Concerns regarding massive capital expenditures could also explain the divergence. To satisfy projected data and power demands, OpenAI would need an incremental 30 GigaWatt (GW) capacity by 2030. Each GW requires $50B in incremental spending. ChatGPT-5 consumes 2.5 times more power than ChatGPT-4. The AI build out will require $2T in annual industry revenues just to cover the cost of power.

These data points raise fundamental concerns regarding an AI bubble.

At initiation of a bubble, there is always a promising innovation or new paradigm. External capital fuels rapid growth in the speculative phase. Gradually, “herd behavior becomes self-reinforcing.” Buyer enthusiasm propels valuations well beyond reasonable levels. Skeptics are ignored, ridiculed, and dismissed.

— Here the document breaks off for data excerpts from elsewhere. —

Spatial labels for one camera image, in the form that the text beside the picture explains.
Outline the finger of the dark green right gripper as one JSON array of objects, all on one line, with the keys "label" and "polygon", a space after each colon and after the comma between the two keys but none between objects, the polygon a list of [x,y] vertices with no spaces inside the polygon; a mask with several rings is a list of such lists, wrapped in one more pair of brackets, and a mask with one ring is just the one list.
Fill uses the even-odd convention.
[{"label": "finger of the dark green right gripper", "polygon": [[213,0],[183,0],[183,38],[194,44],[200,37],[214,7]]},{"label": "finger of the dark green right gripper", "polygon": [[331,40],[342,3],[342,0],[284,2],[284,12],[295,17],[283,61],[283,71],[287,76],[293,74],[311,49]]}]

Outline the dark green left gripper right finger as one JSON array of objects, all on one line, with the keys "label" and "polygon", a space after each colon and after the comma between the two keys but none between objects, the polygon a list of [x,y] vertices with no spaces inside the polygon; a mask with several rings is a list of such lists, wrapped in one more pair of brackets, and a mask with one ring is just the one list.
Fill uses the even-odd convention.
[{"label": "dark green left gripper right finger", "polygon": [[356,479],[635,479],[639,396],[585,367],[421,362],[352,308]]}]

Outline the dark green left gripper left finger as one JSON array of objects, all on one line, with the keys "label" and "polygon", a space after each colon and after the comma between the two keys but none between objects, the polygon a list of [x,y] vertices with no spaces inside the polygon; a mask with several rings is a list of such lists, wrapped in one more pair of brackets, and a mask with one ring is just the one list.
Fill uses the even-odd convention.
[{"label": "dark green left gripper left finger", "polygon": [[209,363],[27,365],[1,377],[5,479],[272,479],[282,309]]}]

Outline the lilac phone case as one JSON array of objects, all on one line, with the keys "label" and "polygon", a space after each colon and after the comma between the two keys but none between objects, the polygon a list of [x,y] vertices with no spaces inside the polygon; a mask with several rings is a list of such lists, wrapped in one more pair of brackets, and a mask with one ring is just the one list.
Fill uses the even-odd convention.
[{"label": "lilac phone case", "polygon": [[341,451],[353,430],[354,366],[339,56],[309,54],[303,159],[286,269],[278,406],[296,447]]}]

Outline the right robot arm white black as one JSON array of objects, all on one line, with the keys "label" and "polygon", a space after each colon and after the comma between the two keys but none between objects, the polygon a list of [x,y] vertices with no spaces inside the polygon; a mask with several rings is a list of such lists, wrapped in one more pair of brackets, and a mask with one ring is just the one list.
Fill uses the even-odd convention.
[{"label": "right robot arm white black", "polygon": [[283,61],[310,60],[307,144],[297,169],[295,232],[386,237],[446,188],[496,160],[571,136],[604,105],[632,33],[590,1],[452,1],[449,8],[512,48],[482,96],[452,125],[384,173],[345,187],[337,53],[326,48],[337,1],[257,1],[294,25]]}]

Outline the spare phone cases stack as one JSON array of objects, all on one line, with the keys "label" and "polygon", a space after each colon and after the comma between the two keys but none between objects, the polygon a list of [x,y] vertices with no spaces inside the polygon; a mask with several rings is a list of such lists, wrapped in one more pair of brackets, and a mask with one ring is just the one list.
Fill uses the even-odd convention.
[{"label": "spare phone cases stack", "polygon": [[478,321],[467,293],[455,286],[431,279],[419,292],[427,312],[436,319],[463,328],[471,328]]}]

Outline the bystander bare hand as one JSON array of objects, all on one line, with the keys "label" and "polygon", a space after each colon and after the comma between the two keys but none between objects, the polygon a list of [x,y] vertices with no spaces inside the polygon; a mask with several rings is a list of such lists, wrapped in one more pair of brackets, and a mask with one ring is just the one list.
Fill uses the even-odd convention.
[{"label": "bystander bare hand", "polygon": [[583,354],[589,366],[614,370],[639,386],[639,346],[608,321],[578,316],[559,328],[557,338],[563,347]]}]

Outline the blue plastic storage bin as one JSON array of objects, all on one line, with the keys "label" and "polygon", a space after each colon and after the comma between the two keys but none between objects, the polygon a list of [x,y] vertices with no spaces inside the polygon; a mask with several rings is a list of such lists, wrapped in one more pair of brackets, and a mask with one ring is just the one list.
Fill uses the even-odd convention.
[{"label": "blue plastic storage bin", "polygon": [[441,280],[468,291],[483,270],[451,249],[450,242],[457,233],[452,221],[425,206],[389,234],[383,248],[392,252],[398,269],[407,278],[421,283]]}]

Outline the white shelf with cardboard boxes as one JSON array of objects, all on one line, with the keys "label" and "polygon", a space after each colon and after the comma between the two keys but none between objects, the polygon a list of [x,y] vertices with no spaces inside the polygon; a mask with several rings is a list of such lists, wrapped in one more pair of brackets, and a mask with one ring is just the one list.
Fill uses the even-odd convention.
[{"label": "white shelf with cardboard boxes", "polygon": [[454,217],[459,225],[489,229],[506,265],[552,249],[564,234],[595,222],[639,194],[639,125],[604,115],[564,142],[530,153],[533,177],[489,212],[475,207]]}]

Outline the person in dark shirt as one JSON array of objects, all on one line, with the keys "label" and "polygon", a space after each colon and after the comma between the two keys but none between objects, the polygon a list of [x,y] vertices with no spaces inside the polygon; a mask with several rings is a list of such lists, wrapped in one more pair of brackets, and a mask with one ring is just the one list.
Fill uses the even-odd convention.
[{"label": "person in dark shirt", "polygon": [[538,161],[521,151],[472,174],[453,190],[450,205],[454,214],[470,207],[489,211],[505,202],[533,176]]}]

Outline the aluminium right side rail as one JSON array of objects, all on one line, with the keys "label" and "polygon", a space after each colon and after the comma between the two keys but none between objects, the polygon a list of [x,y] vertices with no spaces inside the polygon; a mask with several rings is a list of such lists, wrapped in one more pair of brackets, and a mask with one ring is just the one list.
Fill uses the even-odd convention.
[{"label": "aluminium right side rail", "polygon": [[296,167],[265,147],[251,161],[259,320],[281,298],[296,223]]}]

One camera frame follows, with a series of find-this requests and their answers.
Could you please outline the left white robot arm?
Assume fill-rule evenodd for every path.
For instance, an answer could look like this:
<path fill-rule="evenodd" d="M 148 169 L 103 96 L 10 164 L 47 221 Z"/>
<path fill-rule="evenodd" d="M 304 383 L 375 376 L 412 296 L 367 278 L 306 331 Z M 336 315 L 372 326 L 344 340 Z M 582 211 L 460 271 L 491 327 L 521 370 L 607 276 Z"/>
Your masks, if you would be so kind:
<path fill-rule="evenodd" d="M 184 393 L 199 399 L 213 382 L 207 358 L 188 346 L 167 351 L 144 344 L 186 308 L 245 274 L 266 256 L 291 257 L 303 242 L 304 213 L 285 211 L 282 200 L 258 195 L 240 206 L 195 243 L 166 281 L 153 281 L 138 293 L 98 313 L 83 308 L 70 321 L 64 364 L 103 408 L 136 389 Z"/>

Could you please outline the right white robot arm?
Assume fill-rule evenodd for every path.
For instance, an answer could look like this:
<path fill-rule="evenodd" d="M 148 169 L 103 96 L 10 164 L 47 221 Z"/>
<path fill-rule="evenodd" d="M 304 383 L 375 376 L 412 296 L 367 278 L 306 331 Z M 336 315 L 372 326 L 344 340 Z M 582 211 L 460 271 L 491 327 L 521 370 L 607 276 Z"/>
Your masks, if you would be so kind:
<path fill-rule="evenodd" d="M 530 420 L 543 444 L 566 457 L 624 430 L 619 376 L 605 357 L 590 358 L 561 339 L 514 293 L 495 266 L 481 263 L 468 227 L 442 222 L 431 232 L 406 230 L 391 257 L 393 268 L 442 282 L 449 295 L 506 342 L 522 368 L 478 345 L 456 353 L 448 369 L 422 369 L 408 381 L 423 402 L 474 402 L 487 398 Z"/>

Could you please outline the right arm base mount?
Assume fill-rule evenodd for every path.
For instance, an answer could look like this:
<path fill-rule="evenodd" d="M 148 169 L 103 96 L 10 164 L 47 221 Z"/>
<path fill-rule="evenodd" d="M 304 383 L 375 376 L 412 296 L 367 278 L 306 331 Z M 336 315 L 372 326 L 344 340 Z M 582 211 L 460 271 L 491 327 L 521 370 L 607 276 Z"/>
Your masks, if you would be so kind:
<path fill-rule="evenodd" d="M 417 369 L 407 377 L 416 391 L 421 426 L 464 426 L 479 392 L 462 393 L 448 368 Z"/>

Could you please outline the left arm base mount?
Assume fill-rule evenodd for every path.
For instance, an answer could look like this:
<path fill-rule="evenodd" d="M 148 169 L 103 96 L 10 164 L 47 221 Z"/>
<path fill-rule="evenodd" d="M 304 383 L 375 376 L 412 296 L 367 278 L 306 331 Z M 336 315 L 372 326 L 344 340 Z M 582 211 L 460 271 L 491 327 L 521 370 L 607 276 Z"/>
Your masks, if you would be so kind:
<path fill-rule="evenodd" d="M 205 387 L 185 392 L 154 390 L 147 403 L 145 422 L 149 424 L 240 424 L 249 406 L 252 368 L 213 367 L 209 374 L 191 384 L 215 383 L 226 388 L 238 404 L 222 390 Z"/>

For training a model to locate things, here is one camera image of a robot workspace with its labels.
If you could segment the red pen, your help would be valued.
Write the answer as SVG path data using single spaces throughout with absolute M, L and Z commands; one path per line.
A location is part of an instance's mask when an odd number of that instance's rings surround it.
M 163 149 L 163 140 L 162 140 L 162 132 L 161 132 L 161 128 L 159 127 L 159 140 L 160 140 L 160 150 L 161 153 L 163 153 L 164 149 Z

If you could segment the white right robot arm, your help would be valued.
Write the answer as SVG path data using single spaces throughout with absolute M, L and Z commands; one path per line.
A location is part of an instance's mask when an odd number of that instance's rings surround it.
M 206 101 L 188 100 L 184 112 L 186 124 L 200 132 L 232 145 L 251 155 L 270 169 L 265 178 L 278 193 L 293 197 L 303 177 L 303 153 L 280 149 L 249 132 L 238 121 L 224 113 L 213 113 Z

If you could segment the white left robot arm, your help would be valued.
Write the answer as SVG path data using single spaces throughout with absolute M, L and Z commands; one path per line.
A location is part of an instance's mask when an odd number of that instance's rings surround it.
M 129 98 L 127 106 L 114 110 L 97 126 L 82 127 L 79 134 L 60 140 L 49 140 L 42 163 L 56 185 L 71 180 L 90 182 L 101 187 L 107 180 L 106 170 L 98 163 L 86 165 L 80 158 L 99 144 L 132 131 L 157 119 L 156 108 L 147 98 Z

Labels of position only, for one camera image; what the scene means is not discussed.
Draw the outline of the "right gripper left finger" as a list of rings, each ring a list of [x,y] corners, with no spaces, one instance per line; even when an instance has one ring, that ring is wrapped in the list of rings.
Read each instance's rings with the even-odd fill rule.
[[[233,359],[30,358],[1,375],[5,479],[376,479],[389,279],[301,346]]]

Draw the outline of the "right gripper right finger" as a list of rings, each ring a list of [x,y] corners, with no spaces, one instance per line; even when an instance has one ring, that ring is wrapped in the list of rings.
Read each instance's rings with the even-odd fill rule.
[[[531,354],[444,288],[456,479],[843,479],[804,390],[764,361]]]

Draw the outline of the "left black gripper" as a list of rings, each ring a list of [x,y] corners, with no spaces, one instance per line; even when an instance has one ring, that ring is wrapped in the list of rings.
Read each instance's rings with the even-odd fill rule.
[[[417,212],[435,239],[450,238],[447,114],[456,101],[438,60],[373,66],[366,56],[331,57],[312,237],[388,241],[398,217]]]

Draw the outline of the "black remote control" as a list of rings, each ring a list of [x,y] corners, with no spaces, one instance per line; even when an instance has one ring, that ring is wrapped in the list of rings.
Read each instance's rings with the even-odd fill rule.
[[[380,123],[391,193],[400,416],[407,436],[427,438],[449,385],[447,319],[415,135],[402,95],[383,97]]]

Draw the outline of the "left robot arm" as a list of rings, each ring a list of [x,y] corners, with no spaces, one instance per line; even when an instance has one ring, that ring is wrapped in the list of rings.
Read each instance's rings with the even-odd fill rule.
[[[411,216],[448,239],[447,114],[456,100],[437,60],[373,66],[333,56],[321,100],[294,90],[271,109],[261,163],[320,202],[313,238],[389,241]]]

Late entrants jump on the bandwagon out of fear of missing the “next big thing.” The perceived risk of not investing overwhelms prudent considerations. Excessive investment leads to excess capacity. Valuations exceed reasonable or realistic parameters.

A bubble bursts because of either “endogenous” (i.e., internal) or “exogenous” (i.e., external) forces. The sector becomes vulnerable to a “phase shift” – i.e., a small incremental change that has a massive impact.

Upon bursting, the virtuous cycle turns vicious. Valuations collapse. Investors lose capital. Borrowers default on loans. Skeptics are vindicated. The media disavow their role hyping the bubble and hunt for people to blame. Eventually, in the final stage – i.e., applications – enduring, sustainable value
is created.

The future of AI lacks visibility, and most predictions will prove invalid. When the dust settles in a few years, the impact of AI is likely to be somewhere between the most optimistic and most pessimistic forecasts.